Limitations & Future Work¶
- 1P1S still achieves higher ID purity (CLIP-I 0.8798 vs. 0.8655), suggesting that SDeC's de-contextualization is not yet complete.
- Validation is limited to text-only prompt settings; image-conditioned scenarios (e.g., IP-Adapter) are not evaluated.
- Theoretical analysis focuses on the first attention layer; the cumulative effect across multiple layers is not quantified.
- The forward–backward optimization in QDV introduces an additional 0.61s latency.
- The method relies on SVD decomposition, which may become less efficient for long prompts with a large number of tokens.
Related Work & Insights¶
- vs. 1P1S: 1P1S requires all scenes for prompt restructuring and an IPCA adapter. SDeC removes these dependencies while achieving superior performance on composite metrics. The two methods operate at different levels: 1P1S restructures the prompt, while SDeC edits the prompt embedding.
- vs. ConsiStory: ConsiStory enforces self-attention consistency at the attention layer, which is complementary to SDeC's embedding-level operation.
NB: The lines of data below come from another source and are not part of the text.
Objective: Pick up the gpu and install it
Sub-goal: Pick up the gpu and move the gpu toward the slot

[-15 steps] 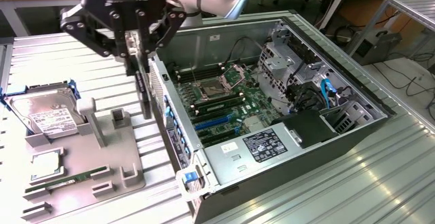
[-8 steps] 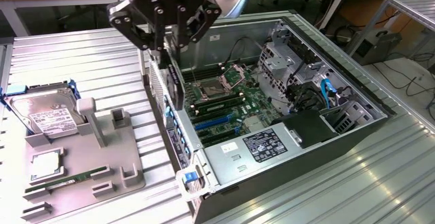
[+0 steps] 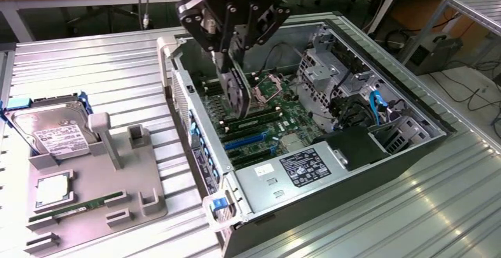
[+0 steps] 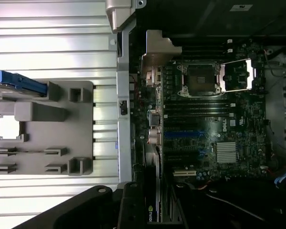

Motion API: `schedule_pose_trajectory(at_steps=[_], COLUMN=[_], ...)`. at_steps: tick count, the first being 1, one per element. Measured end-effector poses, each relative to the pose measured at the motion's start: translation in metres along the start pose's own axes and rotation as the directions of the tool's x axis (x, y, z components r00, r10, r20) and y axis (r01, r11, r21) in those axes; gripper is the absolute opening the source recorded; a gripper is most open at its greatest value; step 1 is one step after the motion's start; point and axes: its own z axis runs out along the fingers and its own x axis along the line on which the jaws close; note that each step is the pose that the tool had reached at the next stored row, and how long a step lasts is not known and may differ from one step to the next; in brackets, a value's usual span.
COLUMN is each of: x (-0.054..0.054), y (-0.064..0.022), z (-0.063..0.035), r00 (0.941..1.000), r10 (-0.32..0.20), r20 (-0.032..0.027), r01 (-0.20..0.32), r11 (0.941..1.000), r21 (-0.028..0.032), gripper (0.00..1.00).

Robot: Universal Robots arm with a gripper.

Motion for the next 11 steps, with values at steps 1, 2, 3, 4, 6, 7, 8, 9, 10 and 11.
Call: schedule_pose_trajectory(at_steps=[1, 2, 3, 4, 6, 7, 8, 9, 10, 11], x=[-0.004, -0.009, -0.014, -0.020, -0.030, -0.034, -0.039, -0.044, -0.052, -0.057], y=[0.0001, 0.0001, 0.0002, 0.0003, 0.0005, 0.0005, 0.0006, 0.0006, 0.0008, 0.0010], z=[0.0005, 0.0013, 0.0020, 0.0030, 0.0046, 0.0054, 0.0062, 0.0071, 0.0091, 0.0106], r00=[1.0000, 1.0000, 1.0000, 1.0000, 1.0000, 1.0000, 1.0000, 1.0000, 1.0000, 1.0000], r10=[0.000, 0.000, 0.000, 0.000, 0.000, 0.000, 0.000, 0.000, 0.000, 0.000], r20=[-0.0006, -0.0012, -0.0019, -0.0023, -0.0025, -0.0025, -0.0026, -0.0028, -0.0032, -0.0038], r01=[0.000, 0.000, 0.000, 0.000, 0.000, 0.000, 0.000, 0.000, 0.000, 0.000], r11=[1.0000, 1.0000, 1.0000, 1.0000, 1.0000, 1.0000, 1.0000, 1.0000, 1.0000, 1.0000], r21=[0.0002, 0.0001, 0.0001, 0.0002, 0.0001, 0.0001, 0.0001, 0.0001, 0.0001, 0.0002], gripper=[0.26, 0.26, 0.26, 0.26, 0.26, 0.26, 0.26, 0.26, 0.26, 0.26])
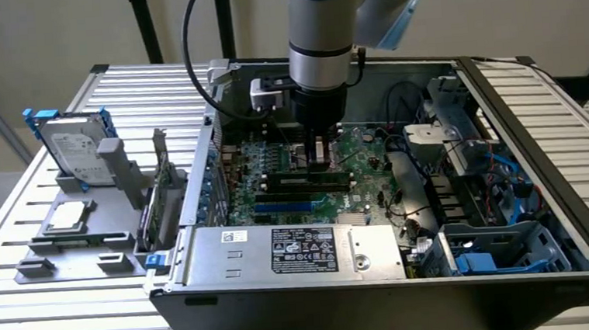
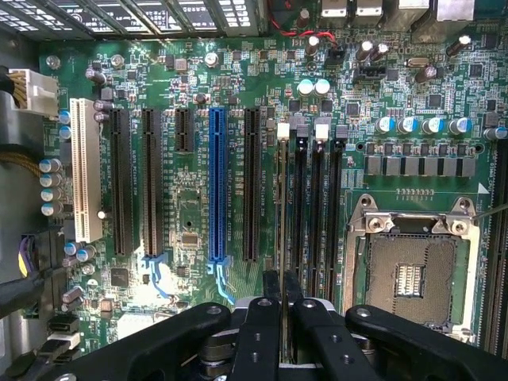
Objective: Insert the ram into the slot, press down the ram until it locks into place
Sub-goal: 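Insert the ram into the slot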
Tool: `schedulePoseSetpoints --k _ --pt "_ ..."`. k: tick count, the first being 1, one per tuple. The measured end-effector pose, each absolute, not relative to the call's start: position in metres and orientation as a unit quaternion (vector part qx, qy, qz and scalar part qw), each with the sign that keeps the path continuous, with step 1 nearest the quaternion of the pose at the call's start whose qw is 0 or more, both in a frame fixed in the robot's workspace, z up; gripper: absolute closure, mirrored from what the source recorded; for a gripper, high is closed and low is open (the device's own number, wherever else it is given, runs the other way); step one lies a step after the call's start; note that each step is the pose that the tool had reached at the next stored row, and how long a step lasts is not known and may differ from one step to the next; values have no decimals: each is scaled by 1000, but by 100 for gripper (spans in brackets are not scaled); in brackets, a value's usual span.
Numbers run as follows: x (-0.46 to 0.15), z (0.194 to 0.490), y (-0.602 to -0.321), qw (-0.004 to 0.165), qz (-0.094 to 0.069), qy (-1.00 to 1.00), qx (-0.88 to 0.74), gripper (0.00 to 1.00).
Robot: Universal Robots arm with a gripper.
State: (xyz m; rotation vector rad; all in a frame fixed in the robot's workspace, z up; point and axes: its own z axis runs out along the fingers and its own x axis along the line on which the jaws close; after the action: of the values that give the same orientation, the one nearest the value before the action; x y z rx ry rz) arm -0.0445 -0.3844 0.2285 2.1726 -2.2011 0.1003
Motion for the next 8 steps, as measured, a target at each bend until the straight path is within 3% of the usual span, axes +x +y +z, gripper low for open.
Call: schedulePoseSetpoints --k 8 --pt "-44 228 -384 24 32 -712 701 87"
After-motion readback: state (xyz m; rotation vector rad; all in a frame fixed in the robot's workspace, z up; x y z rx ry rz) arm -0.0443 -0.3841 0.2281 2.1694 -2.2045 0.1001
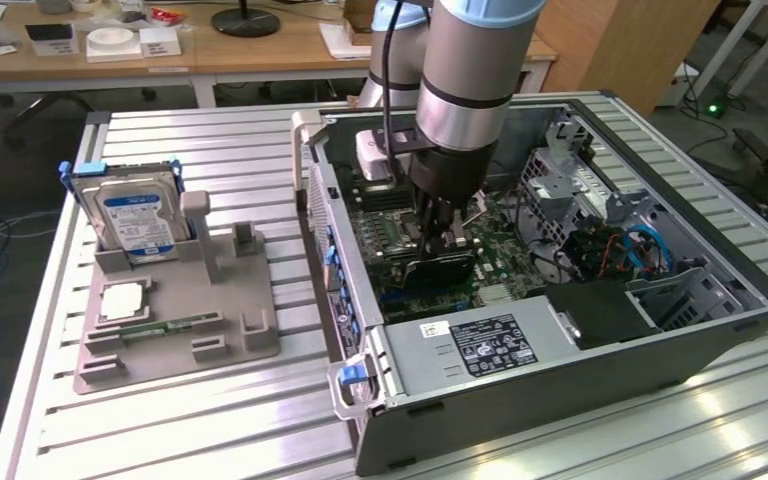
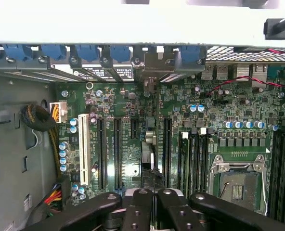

- vs. DreamBooth/PhotoMaker: Training-based methods learn identity from reference images, whereas SDeC operates from text prompts alone without requiring reference images.
Rating¶
- Novelty: ⭐⭐⭐⭐⭐ First to theorize scene contextualization and prove its near-inevitability; SVD stability analysis is a novel and principled approach.
- Experimental Thoroughness: ⭐⭐⭐⭐ Multi-backbone evaluation (SDXL/SD3/Flux), user study, and ablations are comprehensive; image-conditioned experiments are absent.
- Writing Quality: ⭐⭐⭐⭐⭐ The logical chain from theory to insight to method to experiments is clear and coherent.
- Value: ⭐⭐⭐⭐ The training-free per-scene solution has strong practical value; the theoretical contributions are also highly inspiring.